What to do ->
Your reply should be an exact copy of the lines from the one that holds "11 129 L 34" to the end of the data below.

Data extracted from a collection
______

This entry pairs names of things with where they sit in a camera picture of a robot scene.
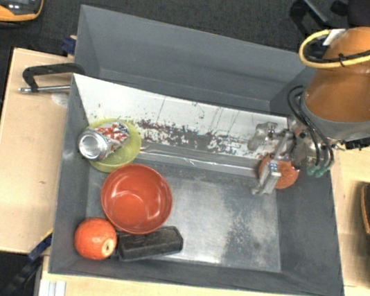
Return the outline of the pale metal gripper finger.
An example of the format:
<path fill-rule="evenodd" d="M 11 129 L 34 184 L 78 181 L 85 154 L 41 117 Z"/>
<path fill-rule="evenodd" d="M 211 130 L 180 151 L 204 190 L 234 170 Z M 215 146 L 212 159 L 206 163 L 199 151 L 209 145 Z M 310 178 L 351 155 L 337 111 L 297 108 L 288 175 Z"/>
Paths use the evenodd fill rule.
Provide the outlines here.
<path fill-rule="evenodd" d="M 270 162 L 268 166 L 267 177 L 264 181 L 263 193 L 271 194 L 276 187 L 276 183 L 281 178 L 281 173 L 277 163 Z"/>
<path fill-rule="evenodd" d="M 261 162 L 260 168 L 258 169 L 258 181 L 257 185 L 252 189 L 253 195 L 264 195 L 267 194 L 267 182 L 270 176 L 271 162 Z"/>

______

Written reply ->
<path fill-rule="evenodd" d="M 11 129 L 34 184 L 78 181 L 85 154 L 41 117 Z"/>
<path fill-rule="evenodd" d="M 211 130 L 180 151 L 204 190 L 234 170 Z M 215 146 L 212 159 L 206 163 L 199 151 L 209 145 Z M 310 178 L 351 155 L 337 111 L 297 108 L 288 175 Z"/>
Paths use the evenodd fill rule.
Provide the outlines here.
<path fill-rule="evenodd" d="M 270 162 L 268 166 L 267 177 L 264 181 L 263 193 L 271 194 L 276 187 L 276 183 L 281 178 L 281 173 L 277 163 Z"/>
<path fill-rule="evenodd" d="M 261 162 L 260 168 L 258 169 L 258 181 L 257 185 L 252 189 L 253 195 L 264 195 L 267 194 L 267 182 L 270 176 L 271 162 Z"/>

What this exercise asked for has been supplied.